▶ [PROMPT]:
When you reach the line containing "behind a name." in the entries below, begin reproducing lines exactly, and stop once the line containing "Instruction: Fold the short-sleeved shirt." is done.

Data entries

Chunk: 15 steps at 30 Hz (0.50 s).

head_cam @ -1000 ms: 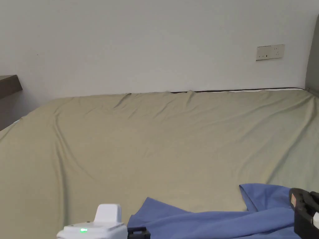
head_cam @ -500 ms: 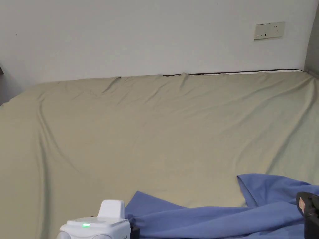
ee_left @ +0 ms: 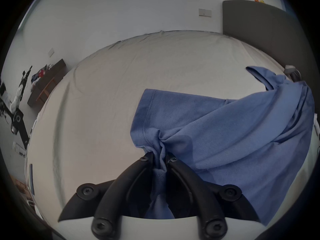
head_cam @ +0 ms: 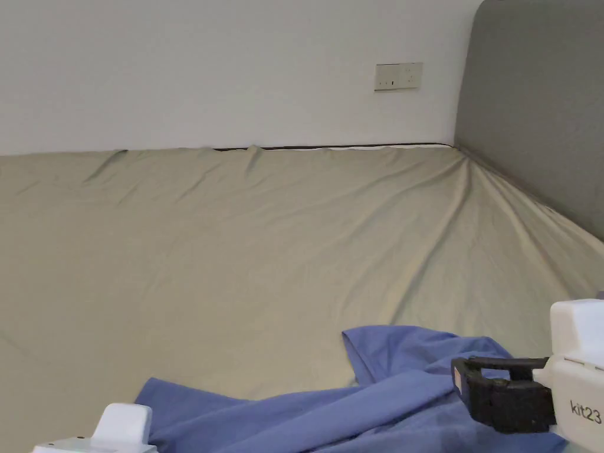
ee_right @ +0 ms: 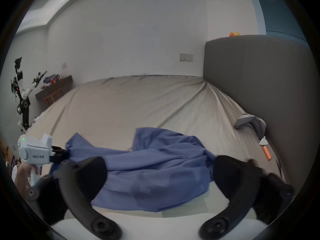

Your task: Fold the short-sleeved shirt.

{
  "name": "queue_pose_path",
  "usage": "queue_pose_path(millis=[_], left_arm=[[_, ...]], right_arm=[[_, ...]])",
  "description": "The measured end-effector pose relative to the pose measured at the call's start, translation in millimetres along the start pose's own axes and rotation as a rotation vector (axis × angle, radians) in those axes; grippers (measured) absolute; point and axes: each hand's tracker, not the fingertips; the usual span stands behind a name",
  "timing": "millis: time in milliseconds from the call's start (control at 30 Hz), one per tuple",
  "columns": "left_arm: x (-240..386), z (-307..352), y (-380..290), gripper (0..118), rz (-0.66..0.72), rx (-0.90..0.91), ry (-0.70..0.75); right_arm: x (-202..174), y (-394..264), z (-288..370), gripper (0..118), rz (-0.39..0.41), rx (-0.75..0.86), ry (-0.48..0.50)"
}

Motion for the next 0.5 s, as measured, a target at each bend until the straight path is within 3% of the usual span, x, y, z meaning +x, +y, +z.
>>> queue_pose_path(millis=[33, 67, 267, 500], left_arm=[[0.5, 0.1, 2.2, 10, -0.003, -0.006, 0.002], [0.1, 0.1, 4.0, 10, -0.001, -0.011, 0.002], [-10.6, -1.8, 6.0, 10, 0.040, -0.028, -0.041], [-24.5, -2.1, 3.6, 10, 0.115, -0.021, -0.098]], right_arm=[[8.8, 9.9, -4.0, 112, 0.047, 0.068, -0.042], [17.1, 11.9, -12.5, 112, -0.004, 0.003, -0.035], [76.1, 39.8, -72.0, 112, -0.049, -0.180, -0.051], [100.6, 49.3, -176.4, 112, 0.040, -0.422, -0.087]])
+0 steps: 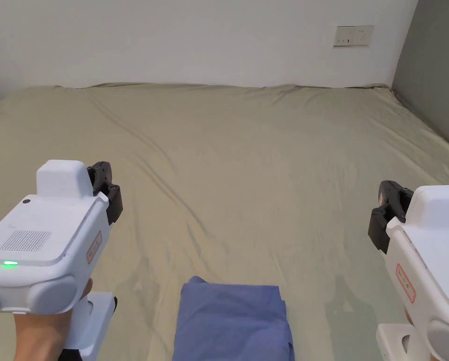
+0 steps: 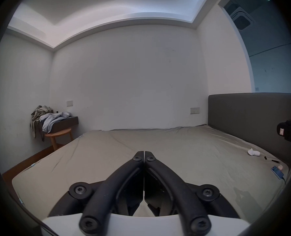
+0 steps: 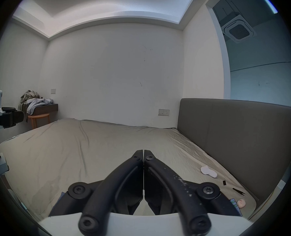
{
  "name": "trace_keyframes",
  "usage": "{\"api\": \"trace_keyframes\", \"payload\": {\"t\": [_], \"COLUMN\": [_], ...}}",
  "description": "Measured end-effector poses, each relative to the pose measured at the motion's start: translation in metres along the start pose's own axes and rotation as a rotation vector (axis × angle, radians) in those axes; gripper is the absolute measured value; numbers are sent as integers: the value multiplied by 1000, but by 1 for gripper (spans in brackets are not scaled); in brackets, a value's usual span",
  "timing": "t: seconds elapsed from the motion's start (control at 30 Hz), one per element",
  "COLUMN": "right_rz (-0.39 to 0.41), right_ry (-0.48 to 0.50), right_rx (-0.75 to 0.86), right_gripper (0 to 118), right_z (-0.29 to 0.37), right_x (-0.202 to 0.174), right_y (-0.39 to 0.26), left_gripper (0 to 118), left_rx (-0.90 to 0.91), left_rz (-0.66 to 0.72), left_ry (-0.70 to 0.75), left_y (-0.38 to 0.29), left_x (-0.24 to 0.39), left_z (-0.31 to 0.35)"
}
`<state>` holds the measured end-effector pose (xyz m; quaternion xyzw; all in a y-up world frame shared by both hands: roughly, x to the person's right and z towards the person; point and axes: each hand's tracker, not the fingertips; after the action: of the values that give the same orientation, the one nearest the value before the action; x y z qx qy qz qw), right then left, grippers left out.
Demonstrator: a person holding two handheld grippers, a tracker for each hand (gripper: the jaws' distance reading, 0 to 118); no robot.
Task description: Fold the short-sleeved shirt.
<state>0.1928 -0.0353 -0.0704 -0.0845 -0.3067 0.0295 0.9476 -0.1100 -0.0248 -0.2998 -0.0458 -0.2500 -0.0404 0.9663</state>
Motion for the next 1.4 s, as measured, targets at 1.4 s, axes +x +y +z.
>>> {"api": "trace_keyframes", "payload": {"t": [1.4], "right_rz": [-38], "right_ry": [276], "right_rx": [-732], "right_gripper": [2], "right_z": [-67], "right_x": [-117], "right_y": [-209], "left_gripper": [34], "left_rx": [-657], "left_rz": [351], "left_ry": [-305], "left_y": [-113], "left_x": [-1], "left_z": [-56]}}
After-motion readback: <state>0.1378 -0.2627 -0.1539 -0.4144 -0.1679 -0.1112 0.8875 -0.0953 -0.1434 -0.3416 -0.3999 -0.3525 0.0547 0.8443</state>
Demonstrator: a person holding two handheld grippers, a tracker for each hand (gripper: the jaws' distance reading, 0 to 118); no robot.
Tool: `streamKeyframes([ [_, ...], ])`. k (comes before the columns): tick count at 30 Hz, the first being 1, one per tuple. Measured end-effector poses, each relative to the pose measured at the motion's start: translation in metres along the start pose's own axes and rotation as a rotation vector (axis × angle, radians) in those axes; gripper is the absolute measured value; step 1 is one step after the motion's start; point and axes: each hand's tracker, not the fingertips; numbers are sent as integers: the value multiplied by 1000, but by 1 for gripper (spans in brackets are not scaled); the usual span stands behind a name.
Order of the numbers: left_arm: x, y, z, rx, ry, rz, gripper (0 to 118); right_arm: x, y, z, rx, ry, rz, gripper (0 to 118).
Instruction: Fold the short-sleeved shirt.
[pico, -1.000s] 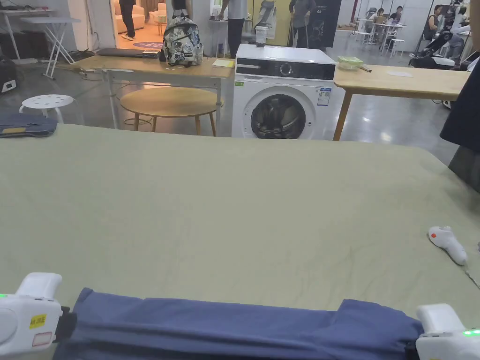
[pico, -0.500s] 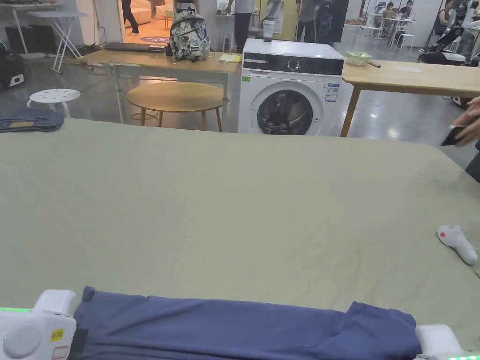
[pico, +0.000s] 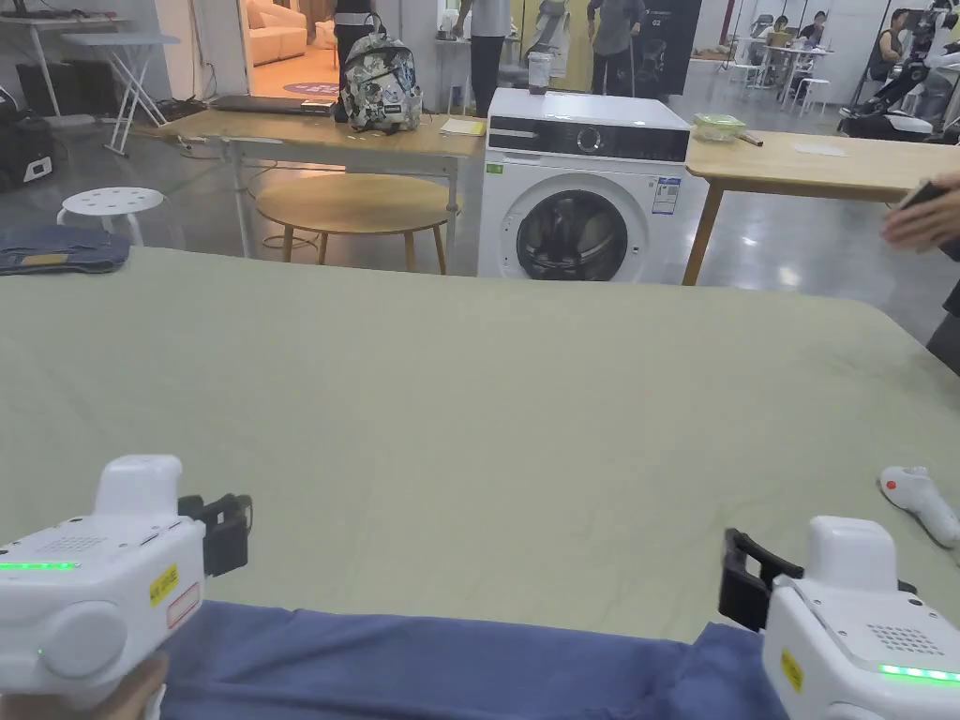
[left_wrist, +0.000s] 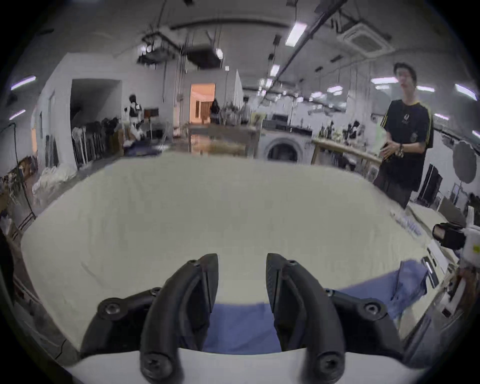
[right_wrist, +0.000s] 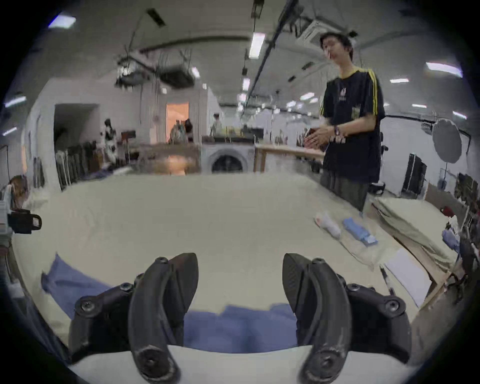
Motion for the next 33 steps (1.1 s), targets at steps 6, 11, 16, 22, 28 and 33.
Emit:
streamKeyframes([
  [6,38,15,14,220,37,-94,13,-44,18,8,186,0,-35,12],
  [11,52,19,14,290,96,-136,0,-62,29,2,206,18,-35,0],
  [16,48,18,9,299,149,-166,0,-68,33,-4,209,21,-33,0],
  [22,12,12,1,171,121,-151,0,-74,34,-8,212,28,0,0],
  [28,-47,1,-7,-76,46,-34,0,-78,30,-15,195,47,20,0],
  [33,-106,-12,-23,-301,-81,185,0,-83,25,-18,176,60,40,0],
])
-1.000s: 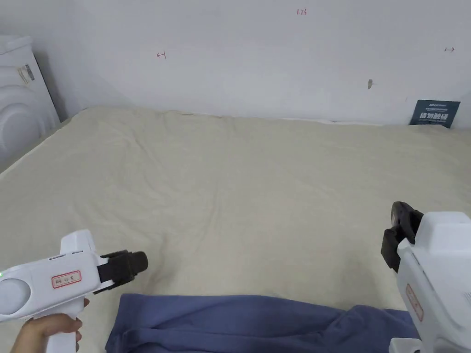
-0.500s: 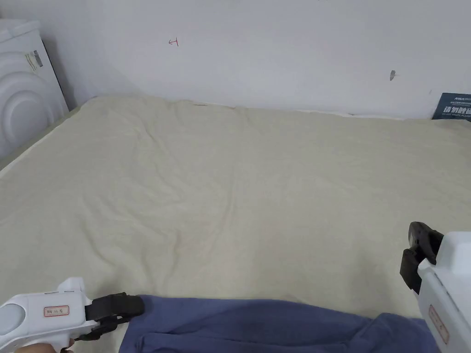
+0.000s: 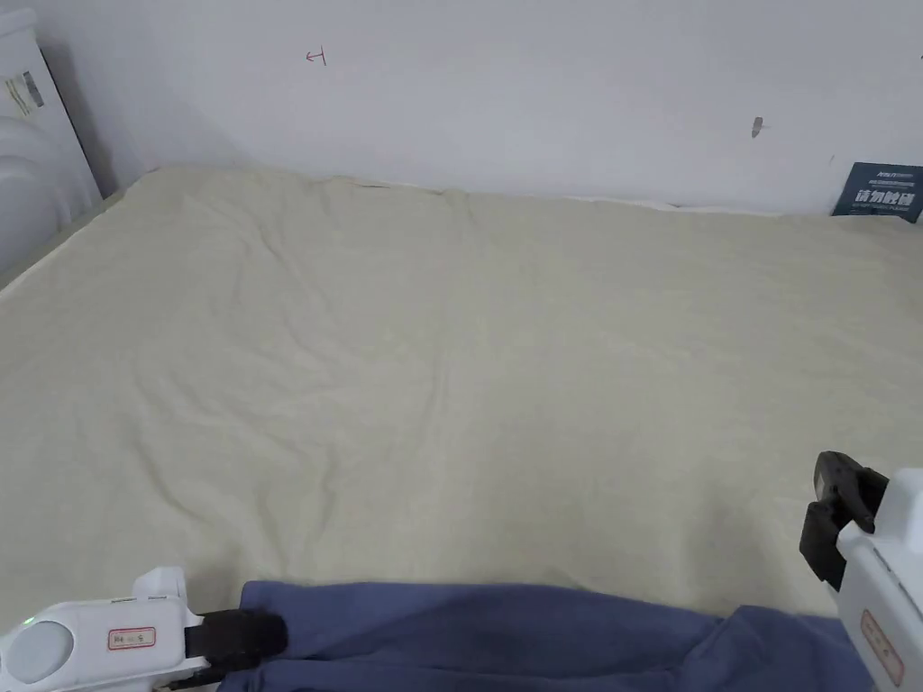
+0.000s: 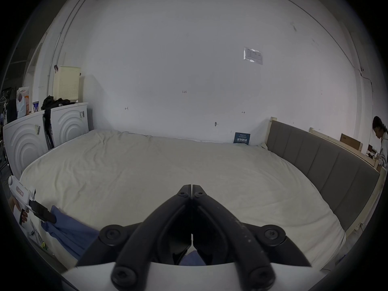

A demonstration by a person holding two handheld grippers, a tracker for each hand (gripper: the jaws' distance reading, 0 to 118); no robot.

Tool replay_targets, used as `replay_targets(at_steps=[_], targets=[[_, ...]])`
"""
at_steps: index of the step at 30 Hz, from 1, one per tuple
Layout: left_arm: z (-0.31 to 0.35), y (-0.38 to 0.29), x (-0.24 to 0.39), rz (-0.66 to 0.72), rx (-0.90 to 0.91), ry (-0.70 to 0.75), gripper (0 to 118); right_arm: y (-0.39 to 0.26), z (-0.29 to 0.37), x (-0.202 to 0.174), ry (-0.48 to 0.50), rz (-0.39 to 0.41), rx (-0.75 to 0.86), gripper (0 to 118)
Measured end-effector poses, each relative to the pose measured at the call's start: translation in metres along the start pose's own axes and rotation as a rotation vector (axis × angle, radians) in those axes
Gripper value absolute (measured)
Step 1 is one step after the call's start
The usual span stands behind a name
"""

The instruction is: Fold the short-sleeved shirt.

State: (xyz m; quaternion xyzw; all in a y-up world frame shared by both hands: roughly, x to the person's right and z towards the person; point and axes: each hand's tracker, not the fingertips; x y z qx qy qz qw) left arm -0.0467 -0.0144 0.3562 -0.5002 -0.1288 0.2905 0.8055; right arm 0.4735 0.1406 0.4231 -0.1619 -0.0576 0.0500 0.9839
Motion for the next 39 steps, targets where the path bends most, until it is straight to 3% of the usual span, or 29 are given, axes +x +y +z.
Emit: replay_targets(at_steps=[3, 5, 9, 13, 21, 24, 27, 34, 39], targets=[[0.002, 0.005, -0.018, -0.001, -0.001, -0.006, 12, -0.002, 0.001, 0.006, -0.008, -0.006, -0.006, 2], [-0.002, 0.008, -0.024, 0.009, 0.013, 0.002, 9, -0.002, 0.002, 0.009, -0.011, -0.009, -0.005, 2], [0.013, 0.007, 0.002, -0.102, 0.058, 0.090, 7, 0.002, 0.004, 0.015, -0.014, -0.013, 0.005, 2], [0.043, 0.015, 0.009, -0.095, 0.092, 0.075, 7, 0.008, 0.008, 0.022, -0.012, -0.016, 0.028, 2], [0.081, 0.025, -0.004, -0.079, 0.143, 0.239, 7, 0.011, 0.017, 0.031, -0.005, -0.042, 0.068, 2], [0.079, 0.018, 0.021, -0.090, 0.149, 0.254, 7, 0.011, 0.021, 0.034, -0.002, -0.042, 0.075, 2], [0.068, 0.011, 0.052, -0.088, 0.153, 0.252, 7, 0.010, 0.022, 0.037, 0.001, -0.049, 0.075, 2], [0.012, -0.011, 0.142, -0.169, 0.081, 0.096, 7, 0.006, 0.028, 0.047, 0.014, -0.070, 0.078, 2], [-0.049, -0.022, 0.189, -0.270, -0.033, 0.106, 7, 0.005, 0.032, 0.056, -0.001, -0.069, 0.076, 2]])
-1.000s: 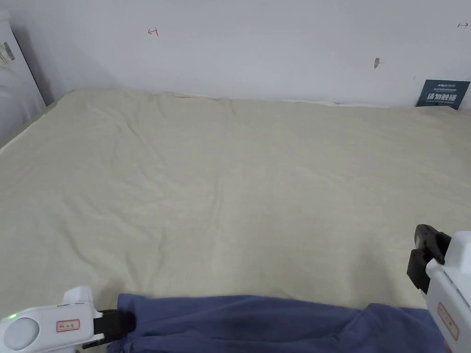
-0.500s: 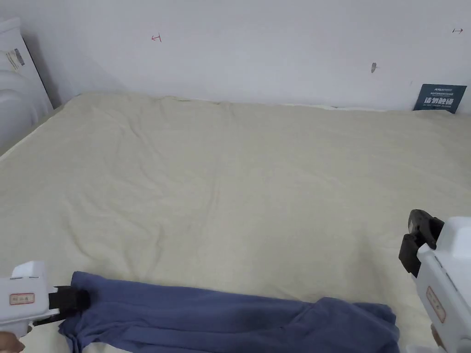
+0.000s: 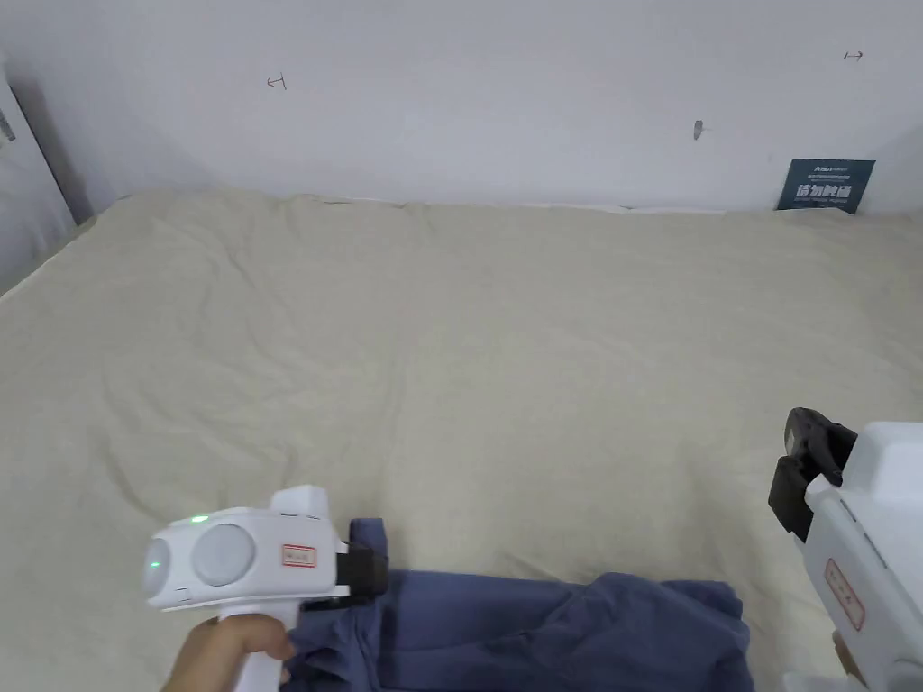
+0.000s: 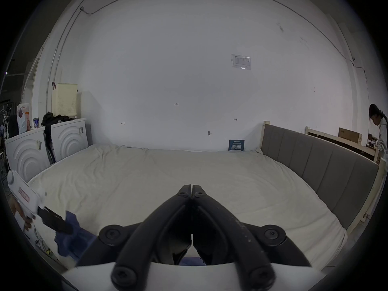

▶ [YOUR SOLUTION]:
Tool: `streamKeyframes([ [_, ...], ])`. k (comes before the columns): tick count at 30 Hz, the first being 1, one per tuple. Measured end-effector poses, each relative to the pose measured at the motion's start: translation in metres along the start pose's own axes and rotation as a rotation vector (axis × angle, radians) in those axes; gripper is the absolute measured value; step 1 is one step after the motion's start; point and axes: each hand's tracker, not the fingertips; numbers are sent as integers: the value multiplied by 1000, but by 1 for gripper (spans in brackets are not scaled); the usual span stands behind a name.
Order of the numbers: left_arm: x, y, z, rx, ry, rz, gripper (0 to 118); right_arm: x, y, z, rx, ry, rz, gripper (0 to 118).
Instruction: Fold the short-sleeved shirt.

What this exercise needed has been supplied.